Almost everybody, who has crossed the Equator on a cruise ship has experienced the traditional ‘King Neptune’ initiation.
To stand in Times Square in New York or Trafalgar Square in London to count down the New Year are special occasions, which make the celebratory tours worthwhile and very memorable.
Being an avid reader, I have to admit that our pleasure trips sometimes centre around favourite authors, while my better half often seems more fascinated by famous people.
An example, London for me is the home of Charles Dickens and his wonderful stores peopled with fascinating characters, while my husband would rather head for the War Museum to see, where Sir Winston Churchill spent his nights, when he was the British was leader in WW II.

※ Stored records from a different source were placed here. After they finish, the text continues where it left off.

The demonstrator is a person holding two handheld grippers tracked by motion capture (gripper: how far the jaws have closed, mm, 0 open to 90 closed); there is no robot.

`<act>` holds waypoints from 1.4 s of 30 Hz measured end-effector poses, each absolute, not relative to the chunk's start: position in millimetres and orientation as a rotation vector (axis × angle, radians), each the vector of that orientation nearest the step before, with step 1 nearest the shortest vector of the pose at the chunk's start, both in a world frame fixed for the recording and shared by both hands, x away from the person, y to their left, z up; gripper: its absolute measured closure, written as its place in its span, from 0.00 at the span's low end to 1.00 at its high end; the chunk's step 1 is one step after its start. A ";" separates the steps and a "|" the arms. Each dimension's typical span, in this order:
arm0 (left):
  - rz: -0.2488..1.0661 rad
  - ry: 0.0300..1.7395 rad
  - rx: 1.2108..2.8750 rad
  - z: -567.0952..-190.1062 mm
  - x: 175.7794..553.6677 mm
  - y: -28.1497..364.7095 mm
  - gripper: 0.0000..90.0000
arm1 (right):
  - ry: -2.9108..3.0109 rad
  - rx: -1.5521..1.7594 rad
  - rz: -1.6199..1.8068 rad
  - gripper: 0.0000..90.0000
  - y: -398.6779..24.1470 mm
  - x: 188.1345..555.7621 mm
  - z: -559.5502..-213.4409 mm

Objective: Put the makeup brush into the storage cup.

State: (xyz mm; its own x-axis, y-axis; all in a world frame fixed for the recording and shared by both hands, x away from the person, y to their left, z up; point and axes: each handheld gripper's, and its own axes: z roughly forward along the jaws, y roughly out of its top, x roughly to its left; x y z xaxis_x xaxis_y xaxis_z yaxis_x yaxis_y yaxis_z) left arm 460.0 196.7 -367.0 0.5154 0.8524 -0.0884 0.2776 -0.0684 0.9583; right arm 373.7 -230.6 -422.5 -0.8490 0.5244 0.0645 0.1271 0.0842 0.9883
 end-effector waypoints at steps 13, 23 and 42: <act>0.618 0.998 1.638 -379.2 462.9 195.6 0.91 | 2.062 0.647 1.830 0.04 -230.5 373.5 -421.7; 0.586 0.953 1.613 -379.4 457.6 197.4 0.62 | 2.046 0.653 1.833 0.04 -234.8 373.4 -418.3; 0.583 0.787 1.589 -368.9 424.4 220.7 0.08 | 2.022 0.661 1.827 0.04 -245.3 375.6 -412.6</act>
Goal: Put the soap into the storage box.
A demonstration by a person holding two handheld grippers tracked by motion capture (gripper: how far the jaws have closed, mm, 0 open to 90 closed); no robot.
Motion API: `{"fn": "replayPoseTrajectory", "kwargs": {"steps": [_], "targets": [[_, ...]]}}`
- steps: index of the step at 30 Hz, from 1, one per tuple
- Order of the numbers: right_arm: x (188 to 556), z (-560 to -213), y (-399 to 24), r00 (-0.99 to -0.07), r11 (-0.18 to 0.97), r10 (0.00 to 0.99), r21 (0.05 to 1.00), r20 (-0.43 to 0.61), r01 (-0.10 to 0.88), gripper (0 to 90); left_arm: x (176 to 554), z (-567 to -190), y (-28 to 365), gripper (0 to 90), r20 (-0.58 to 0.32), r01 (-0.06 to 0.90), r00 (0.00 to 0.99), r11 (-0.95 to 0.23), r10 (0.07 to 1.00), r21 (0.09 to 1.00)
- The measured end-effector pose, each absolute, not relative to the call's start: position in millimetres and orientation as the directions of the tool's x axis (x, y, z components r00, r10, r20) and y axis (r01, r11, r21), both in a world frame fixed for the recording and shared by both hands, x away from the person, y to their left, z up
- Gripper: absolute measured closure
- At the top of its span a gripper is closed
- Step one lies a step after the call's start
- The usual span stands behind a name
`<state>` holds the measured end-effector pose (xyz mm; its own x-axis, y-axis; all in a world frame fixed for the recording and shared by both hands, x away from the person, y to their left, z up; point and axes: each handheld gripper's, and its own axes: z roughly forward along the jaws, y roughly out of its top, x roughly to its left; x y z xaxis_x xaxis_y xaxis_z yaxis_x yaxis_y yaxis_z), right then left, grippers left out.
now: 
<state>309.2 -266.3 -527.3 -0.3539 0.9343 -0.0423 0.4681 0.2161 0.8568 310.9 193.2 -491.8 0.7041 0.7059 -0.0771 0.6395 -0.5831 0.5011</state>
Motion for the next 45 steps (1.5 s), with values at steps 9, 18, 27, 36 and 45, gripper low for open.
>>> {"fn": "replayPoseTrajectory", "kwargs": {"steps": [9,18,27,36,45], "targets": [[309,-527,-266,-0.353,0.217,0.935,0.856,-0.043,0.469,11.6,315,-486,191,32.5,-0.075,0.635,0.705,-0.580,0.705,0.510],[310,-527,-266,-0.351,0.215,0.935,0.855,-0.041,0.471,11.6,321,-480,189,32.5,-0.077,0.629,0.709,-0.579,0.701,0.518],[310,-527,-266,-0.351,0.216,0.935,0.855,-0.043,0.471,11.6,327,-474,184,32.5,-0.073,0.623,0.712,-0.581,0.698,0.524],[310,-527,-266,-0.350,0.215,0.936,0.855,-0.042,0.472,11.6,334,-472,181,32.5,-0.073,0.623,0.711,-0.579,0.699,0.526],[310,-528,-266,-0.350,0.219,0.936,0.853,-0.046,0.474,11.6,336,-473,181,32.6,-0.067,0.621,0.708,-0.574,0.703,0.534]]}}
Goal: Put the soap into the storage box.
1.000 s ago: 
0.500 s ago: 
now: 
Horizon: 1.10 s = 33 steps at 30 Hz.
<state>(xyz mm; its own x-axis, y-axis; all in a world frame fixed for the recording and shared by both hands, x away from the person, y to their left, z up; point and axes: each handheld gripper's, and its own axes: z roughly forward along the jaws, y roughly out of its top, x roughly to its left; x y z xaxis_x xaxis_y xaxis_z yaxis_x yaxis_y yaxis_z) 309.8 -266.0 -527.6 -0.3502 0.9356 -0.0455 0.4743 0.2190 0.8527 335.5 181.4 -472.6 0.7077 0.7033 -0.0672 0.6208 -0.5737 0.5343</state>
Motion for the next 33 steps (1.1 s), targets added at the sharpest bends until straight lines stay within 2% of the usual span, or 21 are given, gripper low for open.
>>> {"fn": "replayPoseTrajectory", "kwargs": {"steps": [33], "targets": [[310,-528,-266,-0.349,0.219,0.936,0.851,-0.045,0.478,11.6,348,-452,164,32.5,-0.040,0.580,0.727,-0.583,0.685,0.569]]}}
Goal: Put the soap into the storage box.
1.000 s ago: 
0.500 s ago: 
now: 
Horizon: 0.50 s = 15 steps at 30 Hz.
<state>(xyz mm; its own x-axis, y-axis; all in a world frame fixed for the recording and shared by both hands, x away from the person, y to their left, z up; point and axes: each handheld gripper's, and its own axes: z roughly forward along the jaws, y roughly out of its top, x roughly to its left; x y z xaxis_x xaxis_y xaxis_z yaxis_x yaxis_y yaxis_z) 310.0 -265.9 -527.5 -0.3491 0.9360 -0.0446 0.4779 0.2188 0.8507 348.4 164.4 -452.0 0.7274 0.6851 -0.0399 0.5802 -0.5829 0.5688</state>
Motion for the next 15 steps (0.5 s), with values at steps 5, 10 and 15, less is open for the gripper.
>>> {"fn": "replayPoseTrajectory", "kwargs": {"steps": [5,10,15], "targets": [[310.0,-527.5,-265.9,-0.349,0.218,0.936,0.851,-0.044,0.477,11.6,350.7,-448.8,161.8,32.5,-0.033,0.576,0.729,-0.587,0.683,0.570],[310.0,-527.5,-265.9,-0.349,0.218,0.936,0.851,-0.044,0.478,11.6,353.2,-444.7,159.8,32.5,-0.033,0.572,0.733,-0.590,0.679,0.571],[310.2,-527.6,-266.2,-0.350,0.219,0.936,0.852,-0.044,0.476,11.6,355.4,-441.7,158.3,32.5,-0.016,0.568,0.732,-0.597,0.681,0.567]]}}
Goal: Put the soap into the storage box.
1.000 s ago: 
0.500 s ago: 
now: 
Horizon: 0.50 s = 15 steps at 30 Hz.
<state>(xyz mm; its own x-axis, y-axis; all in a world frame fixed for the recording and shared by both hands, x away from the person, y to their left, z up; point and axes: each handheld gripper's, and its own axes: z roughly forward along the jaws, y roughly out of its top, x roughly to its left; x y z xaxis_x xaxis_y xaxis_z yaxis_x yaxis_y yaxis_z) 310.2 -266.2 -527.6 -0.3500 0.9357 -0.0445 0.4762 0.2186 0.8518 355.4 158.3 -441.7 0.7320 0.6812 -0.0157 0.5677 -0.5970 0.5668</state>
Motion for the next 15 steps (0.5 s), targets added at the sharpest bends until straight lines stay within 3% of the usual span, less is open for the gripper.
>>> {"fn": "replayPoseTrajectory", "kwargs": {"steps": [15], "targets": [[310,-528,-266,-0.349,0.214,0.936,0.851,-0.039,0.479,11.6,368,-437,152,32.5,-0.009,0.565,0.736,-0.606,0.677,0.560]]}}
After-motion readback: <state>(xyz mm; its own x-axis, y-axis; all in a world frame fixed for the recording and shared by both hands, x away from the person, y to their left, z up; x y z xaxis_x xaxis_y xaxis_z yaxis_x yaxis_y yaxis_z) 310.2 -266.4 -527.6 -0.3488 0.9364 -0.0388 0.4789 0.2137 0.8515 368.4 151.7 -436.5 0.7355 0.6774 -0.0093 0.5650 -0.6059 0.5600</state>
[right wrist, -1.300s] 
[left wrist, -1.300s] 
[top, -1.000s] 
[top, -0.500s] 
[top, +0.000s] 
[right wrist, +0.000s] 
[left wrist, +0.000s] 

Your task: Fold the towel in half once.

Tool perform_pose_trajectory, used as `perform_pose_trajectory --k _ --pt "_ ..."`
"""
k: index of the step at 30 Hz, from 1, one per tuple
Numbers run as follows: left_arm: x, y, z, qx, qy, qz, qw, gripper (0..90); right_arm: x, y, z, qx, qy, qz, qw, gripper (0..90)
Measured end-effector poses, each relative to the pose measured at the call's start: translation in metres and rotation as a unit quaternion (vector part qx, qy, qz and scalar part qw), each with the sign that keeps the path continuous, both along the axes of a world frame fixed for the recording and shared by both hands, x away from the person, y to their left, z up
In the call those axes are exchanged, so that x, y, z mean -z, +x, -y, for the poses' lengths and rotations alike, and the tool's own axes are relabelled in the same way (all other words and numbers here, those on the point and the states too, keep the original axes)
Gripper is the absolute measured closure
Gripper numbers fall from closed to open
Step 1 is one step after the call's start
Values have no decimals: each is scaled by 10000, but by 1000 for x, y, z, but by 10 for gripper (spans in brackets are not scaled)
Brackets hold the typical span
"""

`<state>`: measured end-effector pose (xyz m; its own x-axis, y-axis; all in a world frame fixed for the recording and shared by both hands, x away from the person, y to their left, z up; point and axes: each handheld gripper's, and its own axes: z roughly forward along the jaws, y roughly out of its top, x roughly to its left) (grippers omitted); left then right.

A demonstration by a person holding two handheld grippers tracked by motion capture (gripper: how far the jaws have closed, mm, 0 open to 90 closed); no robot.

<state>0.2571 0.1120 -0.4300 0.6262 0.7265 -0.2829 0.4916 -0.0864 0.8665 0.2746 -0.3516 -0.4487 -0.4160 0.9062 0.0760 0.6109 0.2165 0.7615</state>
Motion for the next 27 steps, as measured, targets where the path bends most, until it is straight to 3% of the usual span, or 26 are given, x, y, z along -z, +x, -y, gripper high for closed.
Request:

In Singapore, we can almost combine our interests by staying at Raffles Hotel, named after the city state’s founder, Sir Stamford Raffles. The hotel was one of the favourite haunts of the writer, Somerset Maugham, who was also a ‘real’ travel writer with Chicago to the fore in The Razor’s Edge and Cap Ferat on the French Riviera, his retirement place.
I can never visit Dublin in Ireland without calling into St. Patrick’s Cathedral to read his own epitah of Jonathan (Dean) Swift, the satirist, novelist and preacher… “where savage indignation no longer lacerates the heart”… And we both enjoy exploring the streets of Dublin made famous in James Joyce’s Ulysses. Joyce knew Dublin so well that he once boasted that he would be able to draw the city, street by street, if it was ever to burn down,
When it comes to not so recent famous names, Ibn Battuta comes to mind, now also the name of a massive shopping mall in Dubai. He was a Moroccan traveller, who is said to have visited every Muslim country during a 30-year journey, when the Arabs ruled the seas. He returned to Fez to relate his adventures to the Sultan and one cannot visit this wonderfully named city without thinking of Ibn Battuta.
Marco Polo was another great traveller, who one always remembers, when discovering the modernity of present-day China. When Marco Polo returned from a 17-year stay in Cathay, accompanying his father and uncles on their second visit to this forbidden country, he wrote a best selling medieval travel book entitled: Travels of Marco Polo.
How can one visit China today without imagining Marco Polo and his relatives, as they crossed the Gobi desert on camels, as one flies across it in the comfort of a modern jet aircraft?
Copenhagen, the capital of Denmark, is another city, which I defy you to visit without thinking of famous writer, this time Hans Christian Andersen with his Little Mermaid story immortalised in a statue in the city’s harbour.
There is one place, which understood the allure of names. In the 19th century in order to attract tourists, a little Anglesey Village in Wales changed its name to ‘Llanfairpwllgwyngyllogogerychwyrndrobwllllantysiliogogoch’ which translates from Welsh as ‘the church of St Mary in a hollow of white hazel near a rapid whirlpool and near St. Tysilio’s church by the red cave’.
This was a successful name transformation, for this is the longest place name transformation, for this is the longest place name in Britain (56 letters) and the only reason tourists visit is to read the name and of course, send postcards.
Finally, a quote from an unknown travel writer: “Some good advice for travellers from one who knows: Take twice the cash and half the clothes.”